Sheryl Ritchie was given the Citizen of the Year award during Bath’s Citizen Involvement Day Saturday. (Darcie Moore / The Times Record)

BATH — Twelve years ago, Sheryl Ritchie was not interested in moving from Philadelphia to a small city in Maine.

A visit to the city of Bath during Autumnfest 2007 drew her here though, where her work creating a new book program for school children helped earn her the city’s Citizen of the Year award Saturday.

“It was beautiful,” she remembers of her first visit to Bath with her husband. “I saw this community event happening in town and I instantly fell in love with it.”

The Ritchies moved to Bath and she soon started volunteering for Main Street Bath, a downtown development organization. Once her kids entered school, she joined the Bath Elementary PTA and led its literacy committee.

 “It’s so touching to be here 12 years later,” she said Saturday, following the city’s 21st Annual Bath Citizen Involvement Day.

She was taken by complete surprise though when she was called to the stage as the citizen of the year.
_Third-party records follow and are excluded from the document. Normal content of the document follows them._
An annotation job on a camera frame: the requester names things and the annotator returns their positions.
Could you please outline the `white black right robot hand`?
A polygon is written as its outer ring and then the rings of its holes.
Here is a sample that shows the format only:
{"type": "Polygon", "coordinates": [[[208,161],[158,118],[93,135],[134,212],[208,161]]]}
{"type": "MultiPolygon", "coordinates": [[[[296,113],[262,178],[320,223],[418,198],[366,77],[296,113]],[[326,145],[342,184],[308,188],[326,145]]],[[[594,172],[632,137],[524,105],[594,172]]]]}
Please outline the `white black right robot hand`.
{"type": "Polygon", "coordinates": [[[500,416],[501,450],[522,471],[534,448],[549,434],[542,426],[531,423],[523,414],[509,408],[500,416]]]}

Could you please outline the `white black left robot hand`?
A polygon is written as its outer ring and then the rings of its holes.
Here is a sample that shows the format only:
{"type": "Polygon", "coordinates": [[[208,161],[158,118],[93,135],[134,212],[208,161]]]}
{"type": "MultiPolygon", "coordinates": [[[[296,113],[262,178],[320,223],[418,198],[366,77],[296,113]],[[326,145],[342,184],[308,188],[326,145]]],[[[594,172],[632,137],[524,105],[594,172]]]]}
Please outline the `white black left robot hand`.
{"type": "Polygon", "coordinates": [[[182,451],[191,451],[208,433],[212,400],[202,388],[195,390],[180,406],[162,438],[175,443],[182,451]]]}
Miriam Johnson, who nominated Ritchie, served on the PTA and the literacy committee with her. That’s where Ritchie came up with the idea for the Books on the Bus program. She was inspired by a similar program started by a bus driver for Maine School Administrative District 75, called the Bus Book Bags program.
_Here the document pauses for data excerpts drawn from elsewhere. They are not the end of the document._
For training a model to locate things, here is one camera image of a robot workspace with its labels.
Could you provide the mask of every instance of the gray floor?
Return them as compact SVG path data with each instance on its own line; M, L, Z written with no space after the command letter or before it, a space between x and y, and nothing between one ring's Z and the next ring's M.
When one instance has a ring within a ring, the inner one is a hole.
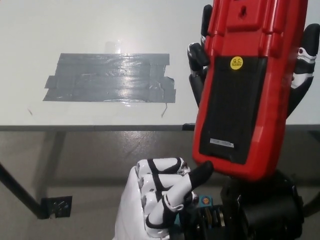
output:
M110 240L130 168L140 159L183 157L191 166L192 132L0 132L0 161L37 199L73 196L70 218L37 220L0 184L1 240ZM279 167L308 202L320 191L320 144L288 132ZM219 202L218 174L199 189ZM319 239L320 214L303 240Z

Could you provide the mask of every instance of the multimeter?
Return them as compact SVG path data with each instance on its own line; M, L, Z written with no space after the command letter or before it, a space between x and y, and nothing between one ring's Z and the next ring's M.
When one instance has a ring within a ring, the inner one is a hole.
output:
M214 1L196 163L209 160L215 171L247 181L275 172L307 7L307 0Z

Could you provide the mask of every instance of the gray duct tape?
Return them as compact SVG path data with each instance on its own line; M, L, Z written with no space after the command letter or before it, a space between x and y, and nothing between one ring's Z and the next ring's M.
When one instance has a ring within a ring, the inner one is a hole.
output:
M44 101L174 103L169 54L60 55Z
M109 77L95 75L49 76L46 89L163 89L173 90L175 81L167 76L150 77Z
M103 65L74 65L58 64L55 71L56 76L96 75L111 77L163 77L166 67L161 65L140 66L103 66Z
M58 64L74 65L170 65L169 54L82 54L62 53Z
M176 90L158 89L49 89L44 101L174 103Z

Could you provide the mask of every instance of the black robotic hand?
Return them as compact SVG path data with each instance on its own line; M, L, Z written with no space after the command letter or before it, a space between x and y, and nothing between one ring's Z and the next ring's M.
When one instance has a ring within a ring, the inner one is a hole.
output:
M207 69L210 64L210 60L204 50L204 45L208 35L212 10L213 7L211 5L206 5L204 7L201 24L201 43L191 43L187 51L191 70L189 81L195 101L198 105L201 101ZM319 24L310 24L304 30L291 83L287 112L288 117L296 109L312 84L317 53L319 50L319 37Z

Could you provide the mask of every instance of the yellow sticker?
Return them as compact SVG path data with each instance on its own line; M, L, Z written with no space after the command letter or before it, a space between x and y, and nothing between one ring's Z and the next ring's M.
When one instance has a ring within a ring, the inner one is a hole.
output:
M242 68L243 65L244 65L244 60L240 56L235 56L234 58L232 58L230 62L230 67L233 70L239 70L240 68Z
“She raised money to create pockets on the backs of the seats, and has collected hundreds of books and worked with the schools and bus drivers to bring the project to fruition,” Johnson said.

Patten Free Library also helped start the program, which keeps donated books on the buses for students to read on their ride to and from school.

“Once my kids were in school I saw how this could really help not just with behavior but also getting books into the hands of kids,” Ritchie said. “Kids can read them on the bus, they can take them home, they can keep them even.”

All Regional School Unit 1 elementary school buses are outfitted with children’s books. The program recently expanded into Brunswick.

“We also started two book nooks in town,” Ritchie said.

A bookshelf at Bath’s teen center and skate park is full of young-adult books for kids to take home and keep. Another bookshelf is at the Bath Area Family YMCA has books for kids ranging from infant to teens.

“She puts in a lot of time,” said her husband, Jason Ritchie, after keeping the secret of his wife’s impending award for nine days. “It’s close to a full-time job. It’s a good program and we see the benefit. This is excellent.”

Other award recipients recognized

Zack Kenyon accepts the Al Smith Community Spirit Award Saturday from Bath City Council chairwoman Mari Eosco on behalf of his uncle, Barry Wyman, posthumously. Wyman died July 31 from injuries he suffered in a car crash on Route 1 in Woolwich 16 days earlier. He had served as a youth mentor, volunteering for two decades as a coach for Bath Youth Football. (Darcie Moore / The Times Record)

The Al Smith Community Spirit Award was given posthumously to Barry Wyman, who died July 31 from injuries he suffered in a car crash 16 days earlier on Route 1 in Woolwich. His nephew, Zack Kenyon, nominated him and accepted the certificate on his uncle’s behalf Saturday.

Wyman, 58, of Woolwich, was a youth mentor and volunteered for two decades as a Bath Youth Football coach. He also volunteered for the Bath Area Family YMCA where he maintained the playground. He was dedicated to his church, the Small Point Baptist Church.

Bath Housing’s Comfortably Homes program received the Community Project Award Saturday. The program provides home improvements to seniors, allowing them to age safely in their homes.

Gavin Hanna and Casper McAllian both got youth awards. Hanna, 17, volunteers at the Bath Area Food Bank. He raised nearly $1,700 for the food bank by organizing a bottle drive over the summer.

McAllian, 13, spent the summer volunteering at Dogwill in Bath, which distributes toys, treats and other items for food-insecure pet owners to help care for their animals. 

Once school started, McAllian worked at Dogwill’s mobile pet pantry serving the Bath Area Food Bank every Tuesday and Thursday evening. He designed a new customer database, “and worked with clients like a well-seasoned pro,” according to Carolyn Lockwood, Dogwill’s founder.